> _WORK REQUEST_
Once the line with "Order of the" is found in the data, output it and each following line exactly, up to and including the line with "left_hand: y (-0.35", and nothing before or after.

> _DATA PROVIDED_
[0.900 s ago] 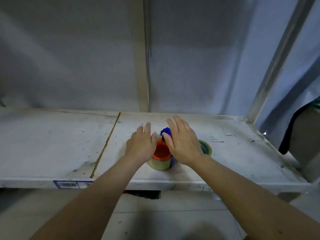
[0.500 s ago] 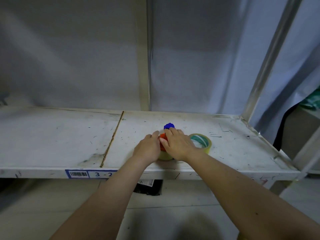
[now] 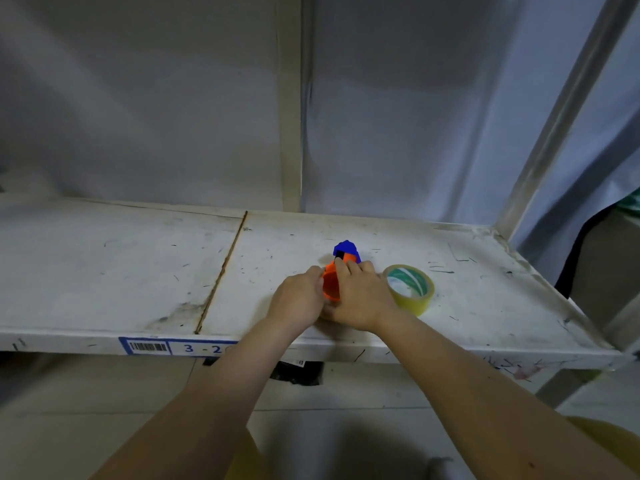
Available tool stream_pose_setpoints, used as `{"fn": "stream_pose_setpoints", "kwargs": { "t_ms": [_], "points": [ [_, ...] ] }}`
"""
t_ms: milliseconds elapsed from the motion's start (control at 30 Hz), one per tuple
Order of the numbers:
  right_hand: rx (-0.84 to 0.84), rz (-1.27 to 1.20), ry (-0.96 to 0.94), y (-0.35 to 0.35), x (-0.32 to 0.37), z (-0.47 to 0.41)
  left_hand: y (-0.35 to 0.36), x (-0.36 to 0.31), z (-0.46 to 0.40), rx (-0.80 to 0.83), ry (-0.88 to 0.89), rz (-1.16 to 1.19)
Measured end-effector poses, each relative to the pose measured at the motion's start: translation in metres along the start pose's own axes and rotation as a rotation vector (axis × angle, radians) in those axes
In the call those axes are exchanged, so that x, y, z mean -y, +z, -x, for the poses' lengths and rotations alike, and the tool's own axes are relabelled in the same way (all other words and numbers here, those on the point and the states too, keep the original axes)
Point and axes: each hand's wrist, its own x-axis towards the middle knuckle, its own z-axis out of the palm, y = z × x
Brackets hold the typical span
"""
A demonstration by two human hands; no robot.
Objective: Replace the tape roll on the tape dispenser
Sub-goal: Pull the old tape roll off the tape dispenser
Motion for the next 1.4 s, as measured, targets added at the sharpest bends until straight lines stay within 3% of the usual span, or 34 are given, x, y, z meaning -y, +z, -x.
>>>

> _SOLUTION BELOW_
Order of the numbers:
  right_hand: rx (-0.84 to 0.84), rz (-1.27 to 1.20), ry (-0.96 to 0.94), y (-0.35 to 0.35), x (-0.32 to 0.37), z (-0.47 to 0.41)
  left_hand: y (-0.35 to 0.36), x (-0.36 to 0.31), z (-0.46 to 0.40), rx (-0.80 to 0.83), ry (-0.88 to 0.89), rz (-1.16 to 1.19)

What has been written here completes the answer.